Hurtownia z artykułami dla florystów
Moim pierwotnym pomysłem na biznes był sklep, ale nie miałam określonego asortymentu. Wszystko zmieniło się po pewnym sobotni spacerze, po którym zmieniłam zdanie i w konsekwencji prowadzę teraz nie sklep, a hurtownię florystyczną. Zapatrują się u mnie wszystkie pobliskie kwiaciarnie, a jest ich naprawdę sporo. Nie brakuje też indywidualnych klientów, głównie pasjonatów florytyki i innych dziedzin artystycznych. Klienci chwalą sobie przede wszystkim ogromny wybór. Postawiłam bardzo mocno na różnorodne dodatki florystyczne, bo od znajomej, która prowadzi kwiaciarnie dowiedziałam się, że właśnie na dodatki jest teraz ogromna moda. Znajoma nie myliła się. Rozmaite wstążeczki, tasiemki, przyklejane motylki, biedronki, ozodbne koszyczki i tak dalej, rozchodzą się jak świeże bułeczki. W okresie świąt wielkanocnych nie nadążałam z domawianiem niektórych dodatków. Wszyscy są więc zadowoleni z tego, że zdecydowałam sią akurat na tego typu działalność. Kwiaciarnie mają blisko hurtownie, co daje im oszczędność czasu i pieniędzy, a ja mam całkiem przyjemny zarobek.

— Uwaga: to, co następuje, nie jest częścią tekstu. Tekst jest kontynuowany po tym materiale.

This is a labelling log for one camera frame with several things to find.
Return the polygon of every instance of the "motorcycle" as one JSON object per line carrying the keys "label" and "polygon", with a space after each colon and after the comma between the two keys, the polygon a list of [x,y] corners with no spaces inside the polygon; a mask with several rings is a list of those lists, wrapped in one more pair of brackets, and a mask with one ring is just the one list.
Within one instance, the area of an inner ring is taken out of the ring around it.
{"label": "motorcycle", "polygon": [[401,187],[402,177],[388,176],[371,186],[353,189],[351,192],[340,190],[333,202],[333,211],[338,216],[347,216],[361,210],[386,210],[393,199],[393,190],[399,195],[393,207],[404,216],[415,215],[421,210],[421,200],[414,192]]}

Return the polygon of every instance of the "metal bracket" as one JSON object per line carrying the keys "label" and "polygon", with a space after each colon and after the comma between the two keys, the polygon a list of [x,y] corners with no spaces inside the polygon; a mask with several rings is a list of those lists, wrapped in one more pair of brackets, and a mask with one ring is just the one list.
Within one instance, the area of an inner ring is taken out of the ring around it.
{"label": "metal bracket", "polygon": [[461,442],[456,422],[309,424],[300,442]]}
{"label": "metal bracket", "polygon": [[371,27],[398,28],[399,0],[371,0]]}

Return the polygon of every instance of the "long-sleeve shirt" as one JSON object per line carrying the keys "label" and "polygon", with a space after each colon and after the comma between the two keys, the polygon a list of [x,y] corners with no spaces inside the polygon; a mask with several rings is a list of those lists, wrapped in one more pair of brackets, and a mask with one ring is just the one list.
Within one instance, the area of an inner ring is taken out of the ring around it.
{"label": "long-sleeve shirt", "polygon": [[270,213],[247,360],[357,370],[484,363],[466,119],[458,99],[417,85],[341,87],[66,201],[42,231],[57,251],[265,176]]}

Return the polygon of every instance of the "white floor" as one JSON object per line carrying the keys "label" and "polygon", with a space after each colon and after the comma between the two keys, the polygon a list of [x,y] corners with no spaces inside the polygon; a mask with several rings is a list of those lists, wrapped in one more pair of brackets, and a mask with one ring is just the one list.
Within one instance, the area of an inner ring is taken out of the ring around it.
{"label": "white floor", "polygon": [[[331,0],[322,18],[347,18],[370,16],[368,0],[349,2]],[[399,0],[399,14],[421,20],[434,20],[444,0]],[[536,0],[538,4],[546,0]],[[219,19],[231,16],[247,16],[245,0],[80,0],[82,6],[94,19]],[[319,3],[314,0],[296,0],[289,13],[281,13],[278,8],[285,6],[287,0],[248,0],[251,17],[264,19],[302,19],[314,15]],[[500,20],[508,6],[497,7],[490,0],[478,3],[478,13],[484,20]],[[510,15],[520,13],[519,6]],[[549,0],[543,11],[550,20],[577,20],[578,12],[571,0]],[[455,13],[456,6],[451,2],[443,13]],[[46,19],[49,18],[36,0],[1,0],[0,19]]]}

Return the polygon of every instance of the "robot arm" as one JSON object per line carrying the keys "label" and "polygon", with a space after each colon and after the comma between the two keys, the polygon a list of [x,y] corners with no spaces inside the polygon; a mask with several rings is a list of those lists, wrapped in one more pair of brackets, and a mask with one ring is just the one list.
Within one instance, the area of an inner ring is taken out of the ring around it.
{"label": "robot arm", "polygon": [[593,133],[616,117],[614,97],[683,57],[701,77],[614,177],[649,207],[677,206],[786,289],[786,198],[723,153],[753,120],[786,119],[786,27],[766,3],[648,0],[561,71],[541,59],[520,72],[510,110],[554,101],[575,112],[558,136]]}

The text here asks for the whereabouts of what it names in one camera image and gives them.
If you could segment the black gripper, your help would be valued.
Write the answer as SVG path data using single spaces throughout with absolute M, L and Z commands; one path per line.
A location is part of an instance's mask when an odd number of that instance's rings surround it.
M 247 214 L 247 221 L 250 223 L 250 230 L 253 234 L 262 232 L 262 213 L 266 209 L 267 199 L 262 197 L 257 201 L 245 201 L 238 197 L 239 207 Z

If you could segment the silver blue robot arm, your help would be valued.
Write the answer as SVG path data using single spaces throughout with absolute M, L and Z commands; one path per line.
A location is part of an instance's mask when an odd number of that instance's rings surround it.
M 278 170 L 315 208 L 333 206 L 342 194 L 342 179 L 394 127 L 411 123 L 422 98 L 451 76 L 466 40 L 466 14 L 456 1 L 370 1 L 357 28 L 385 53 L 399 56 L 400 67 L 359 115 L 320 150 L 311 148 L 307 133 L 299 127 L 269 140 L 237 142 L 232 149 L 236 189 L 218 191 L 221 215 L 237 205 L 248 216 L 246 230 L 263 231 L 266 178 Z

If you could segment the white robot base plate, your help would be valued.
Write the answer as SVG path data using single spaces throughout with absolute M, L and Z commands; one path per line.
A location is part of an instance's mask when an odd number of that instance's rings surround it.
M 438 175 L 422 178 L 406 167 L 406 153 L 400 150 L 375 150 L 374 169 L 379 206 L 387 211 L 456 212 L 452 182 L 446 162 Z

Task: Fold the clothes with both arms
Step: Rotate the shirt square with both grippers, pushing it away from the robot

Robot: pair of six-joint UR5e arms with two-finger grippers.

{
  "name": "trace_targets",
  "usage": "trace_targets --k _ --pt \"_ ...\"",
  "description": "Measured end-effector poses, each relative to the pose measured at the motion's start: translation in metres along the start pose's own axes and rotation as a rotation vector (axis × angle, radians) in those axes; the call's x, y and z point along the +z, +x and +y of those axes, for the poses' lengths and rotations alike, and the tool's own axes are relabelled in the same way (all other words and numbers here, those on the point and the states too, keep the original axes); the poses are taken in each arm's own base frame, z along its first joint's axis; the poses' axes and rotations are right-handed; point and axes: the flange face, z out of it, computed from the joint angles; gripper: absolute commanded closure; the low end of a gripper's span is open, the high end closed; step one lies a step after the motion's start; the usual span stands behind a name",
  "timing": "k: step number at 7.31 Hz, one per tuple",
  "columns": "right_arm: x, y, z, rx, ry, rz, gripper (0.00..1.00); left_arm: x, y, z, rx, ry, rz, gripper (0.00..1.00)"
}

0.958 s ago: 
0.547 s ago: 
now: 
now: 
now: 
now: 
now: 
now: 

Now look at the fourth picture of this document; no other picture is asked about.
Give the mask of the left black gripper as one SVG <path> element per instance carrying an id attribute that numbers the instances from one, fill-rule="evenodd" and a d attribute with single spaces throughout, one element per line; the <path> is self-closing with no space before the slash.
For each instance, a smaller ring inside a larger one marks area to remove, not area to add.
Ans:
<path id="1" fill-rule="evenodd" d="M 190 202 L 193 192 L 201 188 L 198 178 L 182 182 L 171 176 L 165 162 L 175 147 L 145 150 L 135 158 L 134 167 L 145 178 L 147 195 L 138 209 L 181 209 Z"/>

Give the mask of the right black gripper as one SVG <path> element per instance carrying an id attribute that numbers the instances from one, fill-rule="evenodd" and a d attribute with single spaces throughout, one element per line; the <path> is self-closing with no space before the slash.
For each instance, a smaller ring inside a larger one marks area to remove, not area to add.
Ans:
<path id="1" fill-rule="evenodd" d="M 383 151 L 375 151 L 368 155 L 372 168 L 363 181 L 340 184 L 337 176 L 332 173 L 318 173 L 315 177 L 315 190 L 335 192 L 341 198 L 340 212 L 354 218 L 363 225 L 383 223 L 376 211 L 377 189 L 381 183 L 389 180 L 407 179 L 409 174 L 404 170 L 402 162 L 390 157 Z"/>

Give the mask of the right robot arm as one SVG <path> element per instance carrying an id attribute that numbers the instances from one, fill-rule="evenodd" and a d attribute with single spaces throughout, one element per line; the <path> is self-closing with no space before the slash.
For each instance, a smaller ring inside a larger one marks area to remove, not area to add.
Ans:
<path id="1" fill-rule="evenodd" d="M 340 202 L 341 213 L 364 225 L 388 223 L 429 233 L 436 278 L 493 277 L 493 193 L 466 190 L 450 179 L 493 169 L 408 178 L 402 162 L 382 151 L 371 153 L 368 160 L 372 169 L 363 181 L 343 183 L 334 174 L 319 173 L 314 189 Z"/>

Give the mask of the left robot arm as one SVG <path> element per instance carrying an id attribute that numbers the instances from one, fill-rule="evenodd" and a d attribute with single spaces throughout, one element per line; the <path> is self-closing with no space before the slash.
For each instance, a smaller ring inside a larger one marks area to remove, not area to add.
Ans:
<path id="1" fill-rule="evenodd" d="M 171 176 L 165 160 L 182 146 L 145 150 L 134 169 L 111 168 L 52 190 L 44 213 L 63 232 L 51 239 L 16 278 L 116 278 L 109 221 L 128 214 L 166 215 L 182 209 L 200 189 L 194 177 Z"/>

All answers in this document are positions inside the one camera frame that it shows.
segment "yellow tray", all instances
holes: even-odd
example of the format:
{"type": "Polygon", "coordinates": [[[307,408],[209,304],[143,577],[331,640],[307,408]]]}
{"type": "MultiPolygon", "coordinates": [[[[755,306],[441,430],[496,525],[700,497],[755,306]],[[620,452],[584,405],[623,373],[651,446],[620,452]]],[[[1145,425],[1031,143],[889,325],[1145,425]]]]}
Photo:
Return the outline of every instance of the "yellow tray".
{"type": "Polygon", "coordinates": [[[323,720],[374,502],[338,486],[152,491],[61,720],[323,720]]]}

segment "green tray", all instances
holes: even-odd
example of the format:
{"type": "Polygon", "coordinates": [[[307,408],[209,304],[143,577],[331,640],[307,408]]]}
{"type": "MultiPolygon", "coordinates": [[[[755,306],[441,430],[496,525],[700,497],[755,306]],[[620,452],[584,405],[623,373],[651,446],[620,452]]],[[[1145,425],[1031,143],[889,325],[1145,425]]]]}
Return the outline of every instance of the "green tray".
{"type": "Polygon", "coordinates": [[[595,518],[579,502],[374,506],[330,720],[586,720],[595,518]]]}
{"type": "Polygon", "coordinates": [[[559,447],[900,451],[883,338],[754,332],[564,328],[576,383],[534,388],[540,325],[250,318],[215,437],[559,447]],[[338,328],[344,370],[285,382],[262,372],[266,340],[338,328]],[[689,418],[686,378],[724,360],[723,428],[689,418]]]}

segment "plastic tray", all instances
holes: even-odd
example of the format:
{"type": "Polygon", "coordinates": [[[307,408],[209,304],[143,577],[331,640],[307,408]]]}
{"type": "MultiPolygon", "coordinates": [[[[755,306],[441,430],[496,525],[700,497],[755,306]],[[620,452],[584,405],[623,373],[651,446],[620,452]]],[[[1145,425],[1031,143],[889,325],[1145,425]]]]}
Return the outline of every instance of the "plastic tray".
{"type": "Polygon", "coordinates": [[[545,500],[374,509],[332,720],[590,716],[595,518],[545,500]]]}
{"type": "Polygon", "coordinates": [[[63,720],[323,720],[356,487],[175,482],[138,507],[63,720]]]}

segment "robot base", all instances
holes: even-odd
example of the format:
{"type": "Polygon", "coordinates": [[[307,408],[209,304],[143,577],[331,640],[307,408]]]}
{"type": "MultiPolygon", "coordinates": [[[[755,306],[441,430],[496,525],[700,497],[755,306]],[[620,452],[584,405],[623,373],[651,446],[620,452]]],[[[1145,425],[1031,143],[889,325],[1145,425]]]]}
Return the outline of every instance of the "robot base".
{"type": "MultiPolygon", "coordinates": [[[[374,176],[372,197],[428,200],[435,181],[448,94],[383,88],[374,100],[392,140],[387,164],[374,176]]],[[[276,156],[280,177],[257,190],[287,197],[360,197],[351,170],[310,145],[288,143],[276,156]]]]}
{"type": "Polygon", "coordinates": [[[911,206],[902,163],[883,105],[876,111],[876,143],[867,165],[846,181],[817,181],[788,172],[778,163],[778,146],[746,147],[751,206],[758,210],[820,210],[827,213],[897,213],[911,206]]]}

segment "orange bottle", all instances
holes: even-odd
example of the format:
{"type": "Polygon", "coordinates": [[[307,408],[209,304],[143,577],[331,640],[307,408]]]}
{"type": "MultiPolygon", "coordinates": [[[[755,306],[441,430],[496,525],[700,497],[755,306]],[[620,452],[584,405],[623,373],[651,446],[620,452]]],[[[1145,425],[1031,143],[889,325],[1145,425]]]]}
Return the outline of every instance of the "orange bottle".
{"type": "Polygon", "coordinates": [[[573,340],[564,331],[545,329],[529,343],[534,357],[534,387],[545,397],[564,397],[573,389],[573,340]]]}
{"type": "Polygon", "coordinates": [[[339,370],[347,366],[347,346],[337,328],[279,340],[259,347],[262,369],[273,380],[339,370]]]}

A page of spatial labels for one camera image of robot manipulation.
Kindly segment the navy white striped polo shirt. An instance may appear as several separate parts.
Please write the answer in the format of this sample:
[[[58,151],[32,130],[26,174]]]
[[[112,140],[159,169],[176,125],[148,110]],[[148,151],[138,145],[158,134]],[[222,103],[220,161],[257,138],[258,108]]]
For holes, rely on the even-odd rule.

Jeszcze nie tak dawno planowałam otworzyć sklep, teraz zaś prowadzę z sukcesami hurtownię florystyczną. Pomysł ten okazał się strzałem w dziesiątkę, tym bardziej, że postawiłam przede wszystkim na bogaty asortyment. Wszyscy doceniają to, że mogą u mnie zakupić tak dużo dodatków.